Enfant sandwich, un métier d’avenir
Recettes
Ne dites pas à votre môme qu’il fait de la pub, il se croit encore à la maternelle…
Seize industriels de la bouffe* ont trouvé un nouveau champ de tir publicitaire : les écoles maternelles. Ils envoient un courrier-type aux écoles, leur proposant de recevoir « gratuitement » des « colis kermesse » bourrés de gadgets publicitaires, ainsi qu’un étonnant « livre de recettes ». Charge à l’école de payer « les frais de colisage, d’emballage et d’expédition », autant dire l’essentiel du coût.
Délicieusement intitulé Mes recettes préférées pour toi maman (…) « ce très beau livre, réalisé avec des dessins d’enfants**, est destiné aux enfants pour qu’ils l’offrent à leurs mamans le jour de la fête des mères », qui en fait se voient offrir un catalogue de produits où les « recettes » n’ont rien à voir avec des secrets de cordon bleu.
L’objectif est pub pur jus, comme ne s’en cache pas le directeur marketing d’une des marques : « ces opérations ont pour vocation de faire essayer des produits de grande conso. » Encore plus fort, des bons de réduction sur ces produits sont livrés avec les brochures. « Mais on préfère les garder comme lots pour la tombola de la kermesse », précise une dirlo, pas gênée pour deux sous de voir son école transformée en annexe d’hyper.
Y aurait-il un hic dans la laïque ? « Ce sont les écoles qui réclament ces cadeaux pour leurs kermesses », se défend l’agence de pub, ajoutant la main sur le cœur : « D’ailleurs, nous ne gagnons presque rien. » Philanthropie ? « D’une certaine manière oui, répond-elle sans rire, il y a tellement d’écoles qui n’ont rien, mieux vaut récupérer des choses pour les écoles que les jeter. Ce sont des fins d’opération, ça ne coûte rien. » Mais ça rapporte, à tel point que ni l’agence ni ses clients ne veulent communiquer le prix des pages du catalogue. Surpris que des parents s’inquiètent de voir leurs rejetons instrumentalisés par la pub, le DG d’une des marques « n’imagine pas que des sociétés importantes participent à l’opération sans l’accord d’une autorité qui dépasse une simple directrice d’école. »

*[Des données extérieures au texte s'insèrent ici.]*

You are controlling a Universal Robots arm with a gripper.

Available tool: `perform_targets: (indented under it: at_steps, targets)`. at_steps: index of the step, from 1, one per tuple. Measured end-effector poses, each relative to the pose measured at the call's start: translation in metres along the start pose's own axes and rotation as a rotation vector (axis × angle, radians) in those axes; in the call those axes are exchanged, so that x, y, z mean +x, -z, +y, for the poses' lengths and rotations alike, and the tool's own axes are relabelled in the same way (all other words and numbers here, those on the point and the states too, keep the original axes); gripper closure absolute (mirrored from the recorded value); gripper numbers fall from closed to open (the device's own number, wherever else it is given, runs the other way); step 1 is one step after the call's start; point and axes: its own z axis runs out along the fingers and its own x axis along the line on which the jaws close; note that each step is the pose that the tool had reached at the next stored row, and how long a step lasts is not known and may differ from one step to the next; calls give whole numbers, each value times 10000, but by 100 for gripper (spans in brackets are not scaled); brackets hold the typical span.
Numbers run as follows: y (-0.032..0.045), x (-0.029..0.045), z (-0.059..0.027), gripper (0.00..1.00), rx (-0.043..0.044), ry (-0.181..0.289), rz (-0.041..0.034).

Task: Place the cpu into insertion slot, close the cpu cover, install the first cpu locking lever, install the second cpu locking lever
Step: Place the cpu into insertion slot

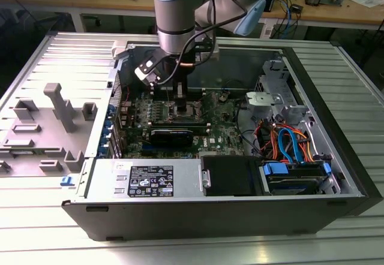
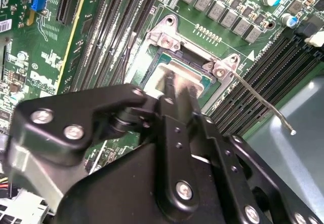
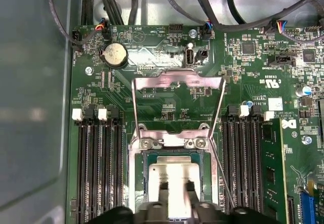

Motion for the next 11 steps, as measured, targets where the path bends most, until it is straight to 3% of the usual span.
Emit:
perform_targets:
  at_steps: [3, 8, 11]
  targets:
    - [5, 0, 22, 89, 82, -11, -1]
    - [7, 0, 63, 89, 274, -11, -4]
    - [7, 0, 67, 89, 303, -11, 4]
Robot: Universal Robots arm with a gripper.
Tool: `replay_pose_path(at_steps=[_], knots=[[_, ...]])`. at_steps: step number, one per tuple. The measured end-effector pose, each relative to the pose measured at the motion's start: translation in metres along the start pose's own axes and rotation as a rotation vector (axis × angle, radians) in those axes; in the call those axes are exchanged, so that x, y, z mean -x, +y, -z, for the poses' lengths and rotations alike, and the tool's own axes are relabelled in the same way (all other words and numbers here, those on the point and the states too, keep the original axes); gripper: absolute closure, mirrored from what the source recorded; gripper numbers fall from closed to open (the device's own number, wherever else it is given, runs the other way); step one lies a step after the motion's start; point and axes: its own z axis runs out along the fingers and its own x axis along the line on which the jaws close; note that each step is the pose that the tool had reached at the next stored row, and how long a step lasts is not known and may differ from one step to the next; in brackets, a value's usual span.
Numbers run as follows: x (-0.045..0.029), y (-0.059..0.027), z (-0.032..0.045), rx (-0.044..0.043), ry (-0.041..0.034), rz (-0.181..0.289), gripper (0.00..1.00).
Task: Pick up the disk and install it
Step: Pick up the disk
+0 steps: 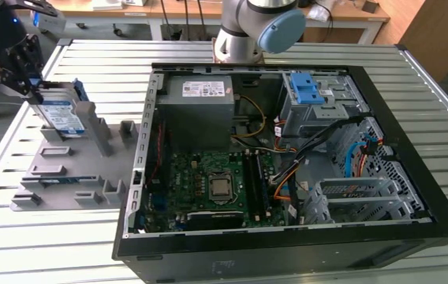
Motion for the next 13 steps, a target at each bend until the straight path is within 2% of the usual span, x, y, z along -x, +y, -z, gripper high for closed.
replay_pose_path(at_steps=[13], knots=[[0.0000, 0.0001, 0.0060, -0.0002, -0.0001, 0.000, 0.64]])
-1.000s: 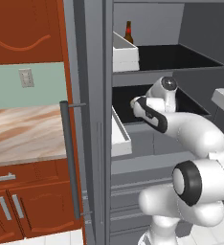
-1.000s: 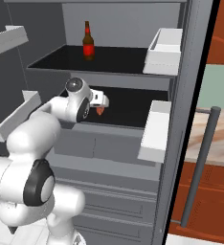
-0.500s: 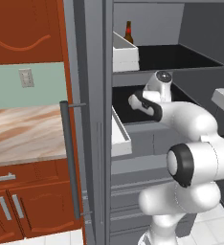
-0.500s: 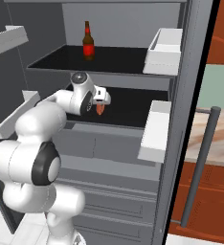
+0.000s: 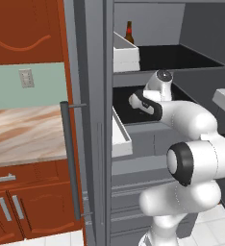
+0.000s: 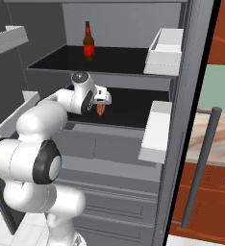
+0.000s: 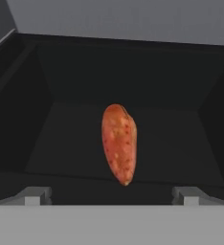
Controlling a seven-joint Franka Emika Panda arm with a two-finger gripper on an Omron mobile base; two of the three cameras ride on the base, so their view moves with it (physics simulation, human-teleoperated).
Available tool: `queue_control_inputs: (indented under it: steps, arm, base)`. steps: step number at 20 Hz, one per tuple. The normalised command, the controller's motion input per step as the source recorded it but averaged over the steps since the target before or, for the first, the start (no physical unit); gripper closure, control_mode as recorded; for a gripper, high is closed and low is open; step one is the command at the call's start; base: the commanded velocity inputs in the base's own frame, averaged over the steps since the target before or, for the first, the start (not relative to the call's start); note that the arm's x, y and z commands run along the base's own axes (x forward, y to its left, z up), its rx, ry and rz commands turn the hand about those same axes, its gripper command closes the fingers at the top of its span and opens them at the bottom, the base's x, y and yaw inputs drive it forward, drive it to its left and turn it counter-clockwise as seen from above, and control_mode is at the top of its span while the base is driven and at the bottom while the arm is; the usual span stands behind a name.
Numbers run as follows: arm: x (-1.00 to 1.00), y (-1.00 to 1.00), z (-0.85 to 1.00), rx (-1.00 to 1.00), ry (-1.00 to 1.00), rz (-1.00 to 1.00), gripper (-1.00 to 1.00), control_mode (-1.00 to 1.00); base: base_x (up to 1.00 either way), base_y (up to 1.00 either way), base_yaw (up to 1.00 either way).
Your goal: Pick sweet potato from the fridge and place it on the plate on the counter.
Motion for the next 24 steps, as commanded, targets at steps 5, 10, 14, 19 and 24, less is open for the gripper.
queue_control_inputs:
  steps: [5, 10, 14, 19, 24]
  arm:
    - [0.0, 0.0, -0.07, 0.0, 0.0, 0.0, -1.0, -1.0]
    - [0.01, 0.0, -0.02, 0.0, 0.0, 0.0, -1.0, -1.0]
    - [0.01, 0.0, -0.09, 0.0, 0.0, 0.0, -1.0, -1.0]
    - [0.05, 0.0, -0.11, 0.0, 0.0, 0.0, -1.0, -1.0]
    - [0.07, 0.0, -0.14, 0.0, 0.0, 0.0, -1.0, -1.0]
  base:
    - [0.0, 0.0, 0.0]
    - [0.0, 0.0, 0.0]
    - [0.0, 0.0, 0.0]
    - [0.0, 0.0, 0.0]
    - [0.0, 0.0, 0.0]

Pas de pub pour les lardons
« Nous sommes opposés à l’introduction de publicité à l’école qui il est vrai est soumise à forte pression », dit-on à l’Inspection académique. Les circulaires ministérielles sont claires : « Il ne saurait être toléré (…) que maîtres et élèves servent directement ou indirectement à quelque publicité que ce soit. » Laïcité, apolitisme et neutralité de l’école obligent. En principe…
* Buitoni, McCain, Bonduelle, Maggi, Amora, Saupiquet, Angeline, Delacre, Francine, St Hubert 41, Isio 4, Francorusse, Floraline, Le Blonvilliers, Croustipâte et Pyrex.
** Ces « dessins d’enfants » sont en fait dus au crayon d’une illustratrice majeure et vaccinée.